Dataset records:
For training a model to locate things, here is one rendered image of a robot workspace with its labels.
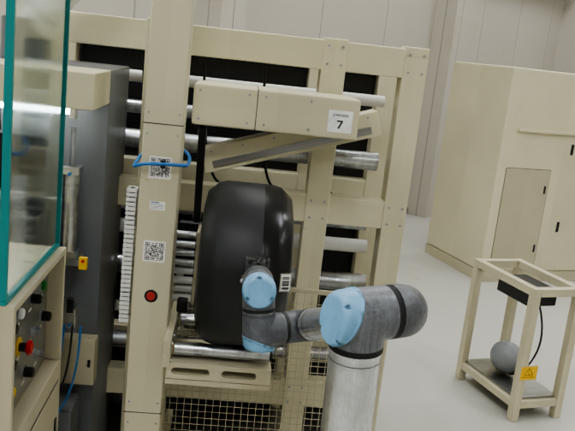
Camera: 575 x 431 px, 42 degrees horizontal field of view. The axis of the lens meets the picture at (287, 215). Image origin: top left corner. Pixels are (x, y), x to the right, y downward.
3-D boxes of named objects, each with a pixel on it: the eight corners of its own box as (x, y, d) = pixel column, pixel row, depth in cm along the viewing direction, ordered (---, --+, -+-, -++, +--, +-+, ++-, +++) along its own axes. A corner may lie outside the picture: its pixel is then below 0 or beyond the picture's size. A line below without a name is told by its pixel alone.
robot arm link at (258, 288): (241, 311, 202) (241, 274, 201) (241, 302, 215) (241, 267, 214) (276, 311, 203) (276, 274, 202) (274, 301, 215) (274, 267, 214)
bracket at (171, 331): (161, 367, 254) (163, 339, 252) (171, 324, 293) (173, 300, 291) (170, 368, 255) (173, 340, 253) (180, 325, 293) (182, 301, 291)
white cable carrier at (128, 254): (117, 321, 263) (126, 187, 253) (120, 316, 268) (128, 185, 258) (131, 322, 263) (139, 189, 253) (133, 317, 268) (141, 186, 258)
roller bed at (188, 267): (143, 300, 302) (148, 228, 295) (148, 288, 316) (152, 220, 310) (192, 304, 303) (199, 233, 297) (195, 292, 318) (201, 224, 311)
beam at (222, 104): (191, 124, 274) (194, 82, 270) (195, 117, 299) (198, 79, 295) (356, 141, 279) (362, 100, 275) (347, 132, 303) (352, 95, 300)
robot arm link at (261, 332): (287, 352, 208) (288, 308, 207) (249, 357, 203) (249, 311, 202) (274, 344, 217) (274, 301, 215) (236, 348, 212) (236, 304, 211)
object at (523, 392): (511, 422, 432) (536, 289, 415) (454, 376, 487) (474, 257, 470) (560, 417, 445) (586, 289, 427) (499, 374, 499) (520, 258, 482)
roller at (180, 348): (169, 357, 259) (170, 347, 256) (171, 346, 262) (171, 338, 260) (271, 364, 262) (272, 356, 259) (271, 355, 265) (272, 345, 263)
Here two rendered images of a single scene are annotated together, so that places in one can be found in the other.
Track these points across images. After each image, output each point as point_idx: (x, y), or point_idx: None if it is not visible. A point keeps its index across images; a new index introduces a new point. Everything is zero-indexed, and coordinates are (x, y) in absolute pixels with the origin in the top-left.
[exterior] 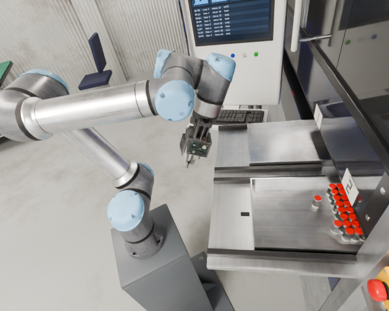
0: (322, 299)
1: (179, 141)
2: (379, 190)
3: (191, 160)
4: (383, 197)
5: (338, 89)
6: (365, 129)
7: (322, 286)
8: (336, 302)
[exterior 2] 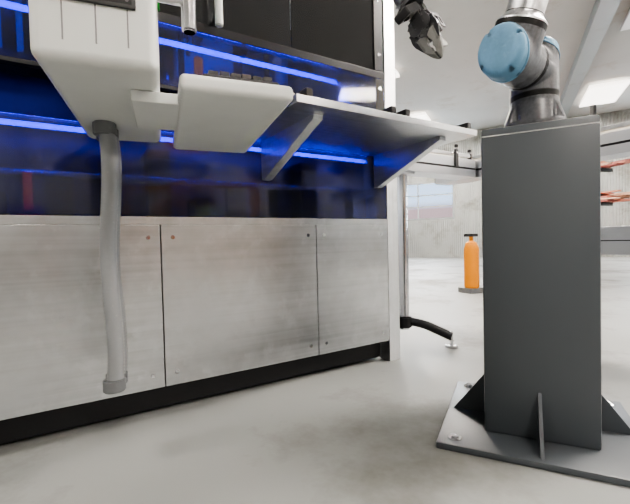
0: (385, 252)
1: (437, 20)
2: (378, 90)
3: (433, 50)
4: (381, 91)
5: (310, 57)
6: (353, 68)
7: (378, 243)
8: (394, 212)
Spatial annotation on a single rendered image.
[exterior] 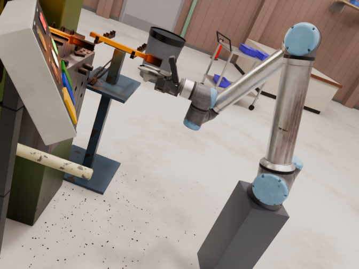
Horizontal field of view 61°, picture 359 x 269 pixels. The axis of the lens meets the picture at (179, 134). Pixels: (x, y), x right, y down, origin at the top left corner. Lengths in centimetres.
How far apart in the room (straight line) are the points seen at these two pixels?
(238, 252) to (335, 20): 810
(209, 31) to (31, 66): 750
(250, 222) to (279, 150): 45
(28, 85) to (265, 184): 97
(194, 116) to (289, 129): 43
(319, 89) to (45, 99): 653
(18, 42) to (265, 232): 138
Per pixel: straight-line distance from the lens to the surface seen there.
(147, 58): 174
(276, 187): 132
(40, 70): 73
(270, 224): 164
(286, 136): 129
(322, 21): 912
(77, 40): 146
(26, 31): 71
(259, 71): 142
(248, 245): 171
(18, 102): 95
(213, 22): 809
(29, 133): 153
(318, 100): 710
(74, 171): 124
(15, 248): 178
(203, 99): 138
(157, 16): 785
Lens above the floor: 139
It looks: 25 degrees down
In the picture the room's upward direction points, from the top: 23 degrees clockwise
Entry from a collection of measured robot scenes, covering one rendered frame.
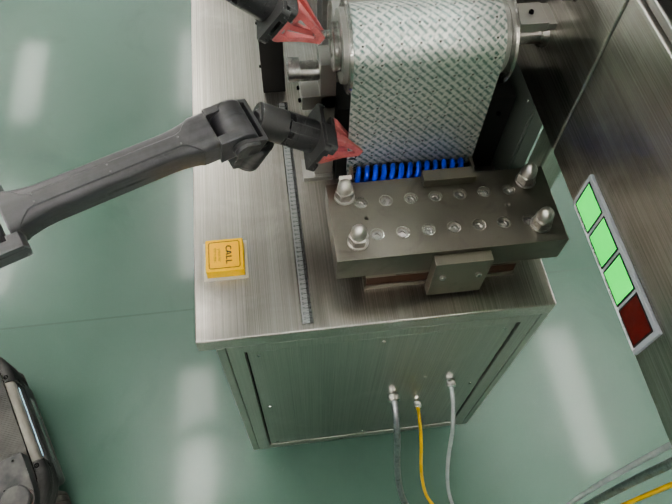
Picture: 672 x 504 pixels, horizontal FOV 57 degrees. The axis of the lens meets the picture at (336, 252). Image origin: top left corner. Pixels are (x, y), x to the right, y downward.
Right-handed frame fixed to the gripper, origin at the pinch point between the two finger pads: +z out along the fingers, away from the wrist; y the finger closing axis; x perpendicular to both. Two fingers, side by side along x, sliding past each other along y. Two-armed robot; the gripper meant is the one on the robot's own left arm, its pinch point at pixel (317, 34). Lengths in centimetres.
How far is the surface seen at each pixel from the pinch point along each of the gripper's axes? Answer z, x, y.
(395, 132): 20.1, -4.4, 5.9
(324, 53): 5.1, -4.2, -3.5
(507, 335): 61, -17, 29
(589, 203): 34.4, 16.6, 28.6
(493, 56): 21.1, 16.0, 5.7
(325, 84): 7.8, -7.5, -0.8
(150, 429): 39, -133, 18
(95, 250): 19, -146, -48
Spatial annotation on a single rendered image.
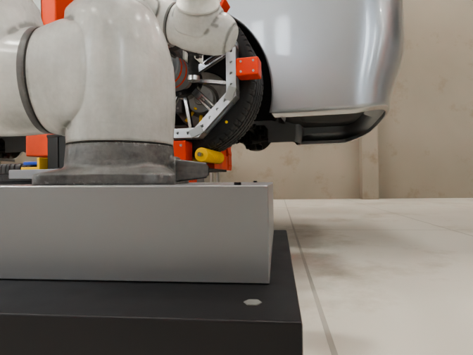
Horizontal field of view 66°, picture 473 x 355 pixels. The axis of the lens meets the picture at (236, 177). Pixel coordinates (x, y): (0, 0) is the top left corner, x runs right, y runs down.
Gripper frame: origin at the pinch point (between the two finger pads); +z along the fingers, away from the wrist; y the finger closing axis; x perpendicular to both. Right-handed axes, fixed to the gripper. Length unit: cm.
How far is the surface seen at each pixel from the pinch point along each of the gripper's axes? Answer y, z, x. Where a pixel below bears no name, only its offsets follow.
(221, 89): -11, 75, 7
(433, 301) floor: 77, 13, -83
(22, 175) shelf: -53, -18, -40
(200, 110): -22, 70, -4
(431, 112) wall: 249, 668, 86
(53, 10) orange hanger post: -67, 12, 30
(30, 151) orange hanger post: -78, 12, -29
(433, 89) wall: 253, 668, 130
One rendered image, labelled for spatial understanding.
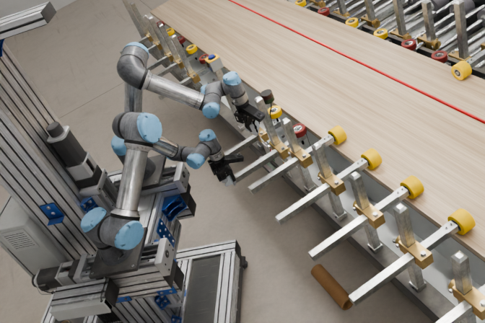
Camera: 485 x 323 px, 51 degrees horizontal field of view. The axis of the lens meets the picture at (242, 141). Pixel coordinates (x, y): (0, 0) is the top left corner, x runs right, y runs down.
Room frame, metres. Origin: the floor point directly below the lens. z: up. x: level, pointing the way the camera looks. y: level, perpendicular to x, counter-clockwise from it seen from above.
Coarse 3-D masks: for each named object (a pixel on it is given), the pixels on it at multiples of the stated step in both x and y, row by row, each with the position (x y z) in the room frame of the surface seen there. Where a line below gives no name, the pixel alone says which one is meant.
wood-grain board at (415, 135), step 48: (192, 0) 4.48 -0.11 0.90; (240, 0) 4.01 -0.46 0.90; (240, 48) 3.20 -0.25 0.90; (288, 48) 2.92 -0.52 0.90; (336, 48) 2.67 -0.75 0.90; (384, 48) 2.45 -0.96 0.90; (288, 96) 2.41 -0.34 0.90; (336, 96) 2.22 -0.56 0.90; (384, 96) 2.05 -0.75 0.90; (480, 96) 1.75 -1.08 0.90; (384, 144) 1.72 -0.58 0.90; (432, 144) 1.59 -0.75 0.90; (480, 144) 1.48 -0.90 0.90; (432, 192) 1.35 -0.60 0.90; (480, 192) 1.26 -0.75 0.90; (480, 240) 1.07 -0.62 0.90
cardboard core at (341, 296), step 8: (312, 272) 1.90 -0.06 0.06; (320, 272) 1.86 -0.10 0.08; (320, 280) 1.81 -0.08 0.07; (328, 280) 1.78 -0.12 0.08; (328, 288) 1.74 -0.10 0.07; (336, 288) 1.71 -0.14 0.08; (336, 296) 1.67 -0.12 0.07; (344, 296) 1.65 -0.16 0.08; (344, 304) 1.65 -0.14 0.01; (352, 304) 1.63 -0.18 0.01
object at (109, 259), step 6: (108, 246) 1.59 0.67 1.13; (102, 252) 1.60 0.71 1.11; (108, 252) 1.59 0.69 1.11; (114, 252) 1.58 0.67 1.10; (120, 252) 1.59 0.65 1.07; (126, 252) 1.59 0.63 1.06; (102, 258) 1.60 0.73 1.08; (108, 258) 1.58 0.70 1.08; (114, 258) 1.58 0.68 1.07; (120, 258) 1.57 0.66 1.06; (126, 258) 1.58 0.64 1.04; (108, 264) 1.58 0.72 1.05; (114, 264) 1.57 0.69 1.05
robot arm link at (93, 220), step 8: (96, 208) 1.68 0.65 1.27; (88, 216) 1.65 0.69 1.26; (96, 216) 1.62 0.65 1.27; (104, 216) 1.62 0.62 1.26; (80, 224) 1.64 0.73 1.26; (88, 224) 1.60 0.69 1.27; (96, 224) 1.59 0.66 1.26; (88, 232) 1.60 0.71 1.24; (96, 232) 1.58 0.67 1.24; (96, 240) 1.58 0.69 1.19
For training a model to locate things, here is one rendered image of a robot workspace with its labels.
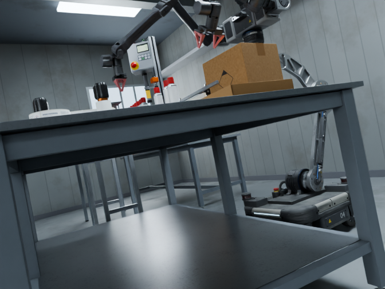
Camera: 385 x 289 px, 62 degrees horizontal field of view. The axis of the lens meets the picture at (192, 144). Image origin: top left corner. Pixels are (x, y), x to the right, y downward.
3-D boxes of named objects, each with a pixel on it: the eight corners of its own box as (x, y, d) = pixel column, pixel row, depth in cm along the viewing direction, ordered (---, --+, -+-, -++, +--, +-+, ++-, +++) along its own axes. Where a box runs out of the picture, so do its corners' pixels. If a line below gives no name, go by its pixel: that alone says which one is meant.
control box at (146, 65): (135, 75, 227) (130, 49, 227) (158, 70, 225) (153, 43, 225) (130, 72, 217) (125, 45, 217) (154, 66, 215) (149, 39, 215)
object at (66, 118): (11, 169, 250) (11, 166, 250) (164, 142, 310) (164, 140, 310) (-52, 137, 64) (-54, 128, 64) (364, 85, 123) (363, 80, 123)
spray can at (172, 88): (171, 117, 169) (163, 79, 169) (180, 116, 171) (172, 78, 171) (175, 115, 164) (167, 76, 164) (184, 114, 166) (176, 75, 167)
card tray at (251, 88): (190, 114, 126) (188, 104, 126) (243, 107, 138) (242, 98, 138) (233, 97, 99) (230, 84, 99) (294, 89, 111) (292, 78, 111)
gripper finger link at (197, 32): (191, 45, 155) (194, 26, 150) (202, 45, 159) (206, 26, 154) (198, 50, 150) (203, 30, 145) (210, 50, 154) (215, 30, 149)
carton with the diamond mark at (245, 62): (211, 114, 166) (201, 63, 166) (244, 110, 179) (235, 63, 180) (252, 101, 141) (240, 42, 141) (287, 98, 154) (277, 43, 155)
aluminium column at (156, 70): (164, 134, 218) (145, 38, 219) (170, 133, 221) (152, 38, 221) (167, 133, 214) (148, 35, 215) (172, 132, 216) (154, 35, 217)
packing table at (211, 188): (128, 203, 541) (120, 157, 542) (169, 191, 584) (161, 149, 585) (200, 210, 356) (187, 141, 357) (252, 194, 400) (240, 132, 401)

__Instructions to follow__
Skip the pictures. Restate exactly the lines from the start of the entries through the line containing "bracket at (171, 331): (161, 367, 254)", both ends included.

__Exercise solution__
For training a model to locate things, here is one rendered image of a robot workspace with its labels.
Camera: 575 x 431 px, 42 degrees horizontal field of view. The axis of the lens meets the picture at (287, 215). Image origin: top left corner. Pixels are (x, y), x to the right, y downward.
3-D boxes of named objects, each with a pixel on it: the eight corners of its own box as (x, y, d) = pixel column, pixel row, depth in cm along the viewing direction, ordered (---, --+, -+-, -++, +--, +-+, ++-, +++) along its own axes. A corner may lie outside the picture: its pixel is then below 0 or beyond the picture's size. A line below without a name is told by its pixel alone.
robot arm link at (258, 288): (241, 311, 202) (241, 274, 201) (241, 302, 215) (241, 267, 214) (276, 311, 203) (276, 274, 202) (274, 301, 215) (274, 267, 214)
bracket at (171, 331): (161, 367, 254) (163, 339, 252) (171, 324, 293) (173, 300, 291) (170, 368, 255) (173, 340, 253) (180, 325, 293) (182, 301, 291)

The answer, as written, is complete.